> **Exercise description**: Each line between the one holding "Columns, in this" and the end of the material below, both included, is to be transcribed word for word, with pictures left out.

> **Recorded information**:

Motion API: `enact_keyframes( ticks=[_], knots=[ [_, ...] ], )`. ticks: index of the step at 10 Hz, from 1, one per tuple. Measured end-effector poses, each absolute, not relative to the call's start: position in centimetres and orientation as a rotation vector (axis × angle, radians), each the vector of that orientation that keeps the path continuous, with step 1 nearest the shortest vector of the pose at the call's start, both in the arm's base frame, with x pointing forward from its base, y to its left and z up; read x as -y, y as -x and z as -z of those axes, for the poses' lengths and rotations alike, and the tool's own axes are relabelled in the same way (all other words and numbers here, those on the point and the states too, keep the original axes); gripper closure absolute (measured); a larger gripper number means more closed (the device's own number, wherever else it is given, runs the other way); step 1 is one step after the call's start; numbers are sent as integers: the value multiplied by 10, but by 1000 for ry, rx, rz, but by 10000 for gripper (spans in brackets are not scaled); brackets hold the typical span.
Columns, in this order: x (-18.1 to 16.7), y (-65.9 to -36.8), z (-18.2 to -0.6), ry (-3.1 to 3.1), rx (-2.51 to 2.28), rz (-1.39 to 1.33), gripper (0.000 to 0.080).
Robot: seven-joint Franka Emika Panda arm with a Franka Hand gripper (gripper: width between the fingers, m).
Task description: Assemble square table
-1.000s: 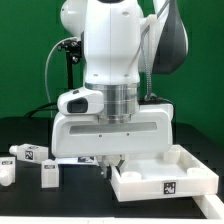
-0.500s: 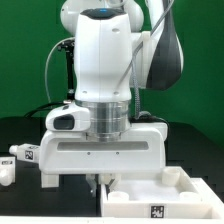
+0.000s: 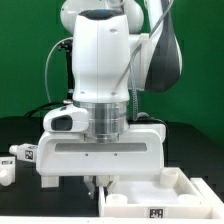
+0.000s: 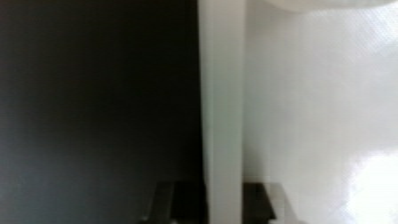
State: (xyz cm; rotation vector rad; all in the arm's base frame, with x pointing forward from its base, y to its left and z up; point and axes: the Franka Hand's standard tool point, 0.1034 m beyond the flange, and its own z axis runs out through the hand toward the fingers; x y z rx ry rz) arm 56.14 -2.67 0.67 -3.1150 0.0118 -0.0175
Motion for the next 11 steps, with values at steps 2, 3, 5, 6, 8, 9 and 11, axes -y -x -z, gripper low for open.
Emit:
enact_keyframes(
  ticks=[2, 3, 5, 6, 8, 9, 11],
  knots=[
    [27, -561, -7, 3115, -12, 18, 744],
    [27, -561, -7, 3115, -13, 17, 744],
    [26, -574, -7, 3111, -51, 29, 744],
    [21, -580, -7, 3109, -81, 39, 744],
    [21, -583, -7, 3111, -124, 47, 744],
    [21, -584, -7, 3111, -182, 58, 744],
    [22, -584, -7, 3116, -180, 62, 736]
  ],
)
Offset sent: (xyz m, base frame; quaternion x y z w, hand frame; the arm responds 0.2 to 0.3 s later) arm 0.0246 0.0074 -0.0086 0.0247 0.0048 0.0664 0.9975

> **Response area**:
Columns, in this order: x (-18.1 to 16.7), y (-65.9 to -36.8), z (-18.2 to -0.6), ry (-3.1 to 3.1), rx (-2.51 to 2.28), rz (-1.39 to 1.33), gripper (0.000 to 0.080).
Robot: seven-joint Franka Emika Panda arm with a Franka Hand gripper (gripper: width between the fingers, m).
Task description: Assemble square table
-1.000s: 
-0.500s: 
+0.000s: 
+0.000s: 
State: (xyz cm; rotation vector rad; all in the arm's base frame, with x pointing forward from its base, y to its left and z up; point and axes: the Franka Hand's standard tool point, 0.1034 m beyond the flange, and its own z axis runs out through the hand toward the fingers; x y z rx ry rz) arm 56.14 -2.67 0.67 -3.1150 0.0118 -0.0175
Motion for the next 11 steps, with values at steps 2, 3, 5, 6, 8, 9 and 11, axes -y -x -z, gripper low for open.
Emit:
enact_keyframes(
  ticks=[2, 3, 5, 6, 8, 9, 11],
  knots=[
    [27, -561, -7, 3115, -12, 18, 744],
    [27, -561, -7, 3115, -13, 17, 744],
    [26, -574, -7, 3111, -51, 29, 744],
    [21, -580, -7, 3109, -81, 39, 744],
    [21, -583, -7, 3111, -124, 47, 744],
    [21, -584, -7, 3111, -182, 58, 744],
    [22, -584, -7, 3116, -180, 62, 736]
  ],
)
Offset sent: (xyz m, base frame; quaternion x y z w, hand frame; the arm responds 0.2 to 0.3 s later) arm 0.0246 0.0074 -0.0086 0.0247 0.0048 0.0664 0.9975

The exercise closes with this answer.